- Aim of the task: Your task is to gather the lines below that hold the string "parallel".

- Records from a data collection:

____

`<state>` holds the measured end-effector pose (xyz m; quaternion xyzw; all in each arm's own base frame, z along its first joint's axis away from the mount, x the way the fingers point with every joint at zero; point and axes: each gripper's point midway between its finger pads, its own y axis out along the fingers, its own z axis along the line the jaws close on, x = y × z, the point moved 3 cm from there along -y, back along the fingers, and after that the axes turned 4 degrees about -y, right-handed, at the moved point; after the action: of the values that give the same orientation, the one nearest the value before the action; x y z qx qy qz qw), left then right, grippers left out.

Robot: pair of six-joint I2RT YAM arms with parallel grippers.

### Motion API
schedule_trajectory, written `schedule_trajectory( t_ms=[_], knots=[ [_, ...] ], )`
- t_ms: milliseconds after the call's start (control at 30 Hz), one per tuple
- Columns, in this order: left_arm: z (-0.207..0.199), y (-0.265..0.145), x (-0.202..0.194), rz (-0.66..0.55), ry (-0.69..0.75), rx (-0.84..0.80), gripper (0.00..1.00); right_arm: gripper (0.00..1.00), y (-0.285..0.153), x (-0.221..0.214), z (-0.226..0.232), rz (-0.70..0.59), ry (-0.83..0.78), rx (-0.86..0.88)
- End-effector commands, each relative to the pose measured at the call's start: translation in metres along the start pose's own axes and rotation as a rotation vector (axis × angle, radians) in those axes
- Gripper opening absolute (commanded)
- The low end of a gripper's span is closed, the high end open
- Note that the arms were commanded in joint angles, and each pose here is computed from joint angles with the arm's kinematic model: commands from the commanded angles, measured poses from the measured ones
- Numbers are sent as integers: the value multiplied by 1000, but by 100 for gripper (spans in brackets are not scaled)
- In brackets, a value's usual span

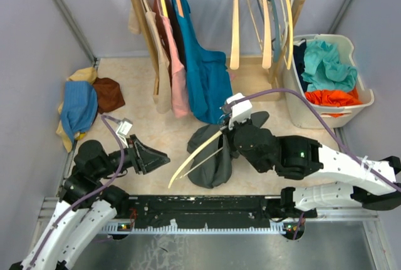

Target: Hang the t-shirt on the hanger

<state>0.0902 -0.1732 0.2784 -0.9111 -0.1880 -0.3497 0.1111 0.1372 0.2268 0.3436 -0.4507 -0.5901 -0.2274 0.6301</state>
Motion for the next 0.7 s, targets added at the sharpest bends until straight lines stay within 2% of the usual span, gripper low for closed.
schedule_trajectory(
  t_ms=[0,233,467,667],
  knots=[
    [27,-2,-24,42,-50,77,47,0,-12,32,-20,-85,110,-95],
    [46,9,-42,84,-133,74,47,0,-1,35,-24,-55,128,-177],
    [67,19,-46,58,-176,125,52,0,24,33,-46,-10,230,-207],
    [82,28,-54,3,-223,83,52,0,30,37,-68,-5,348,-219]
  ],
)
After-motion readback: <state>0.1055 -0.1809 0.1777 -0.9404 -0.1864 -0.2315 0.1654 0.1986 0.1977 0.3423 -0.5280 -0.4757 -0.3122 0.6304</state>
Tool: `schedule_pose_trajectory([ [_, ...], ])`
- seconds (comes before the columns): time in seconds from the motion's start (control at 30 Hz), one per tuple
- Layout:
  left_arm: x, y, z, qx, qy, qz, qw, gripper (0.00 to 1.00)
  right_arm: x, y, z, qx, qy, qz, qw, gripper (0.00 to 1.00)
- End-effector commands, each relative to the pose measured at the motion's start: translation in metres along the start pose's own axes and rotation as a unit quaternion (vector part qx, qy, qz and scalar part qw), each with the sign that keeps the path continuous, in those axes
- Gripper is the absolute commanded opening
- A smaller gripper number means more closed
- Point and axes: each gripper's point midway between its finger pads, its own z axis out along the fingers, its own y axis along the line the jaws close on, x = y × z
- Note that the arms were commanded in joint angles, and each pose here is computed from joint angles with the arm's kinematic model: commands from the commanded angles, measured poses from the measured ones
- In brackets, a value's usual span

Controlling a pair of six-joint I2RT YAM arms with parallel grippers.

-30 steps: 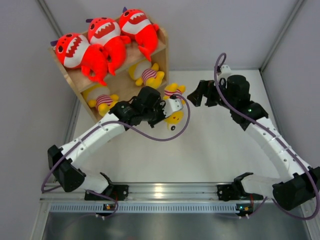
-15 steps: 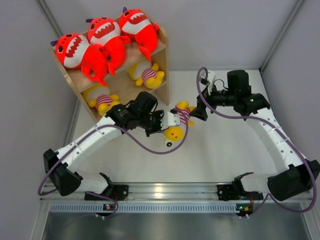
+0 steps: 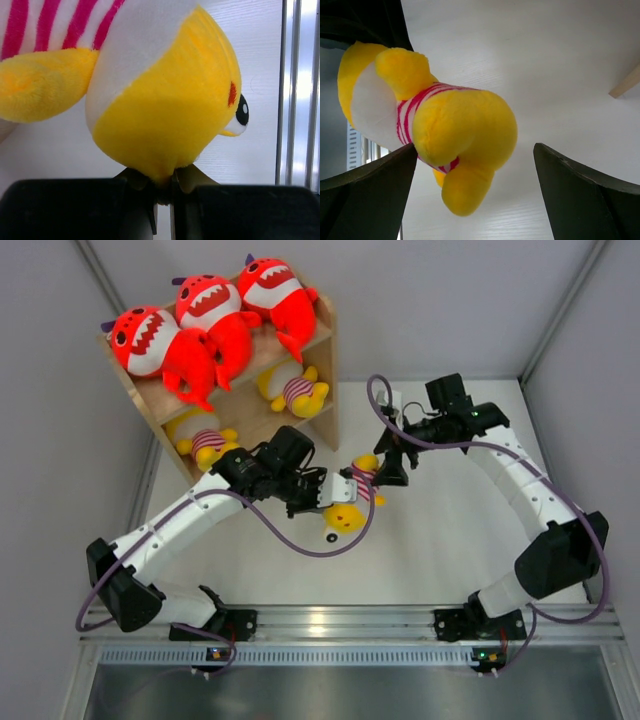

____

- Output of the task:
Robot: pair of six-joint I2RT YAM arms with parallel grippers.
Controlling a pair of six-joint I2RT YAM arms with parallel grippers.

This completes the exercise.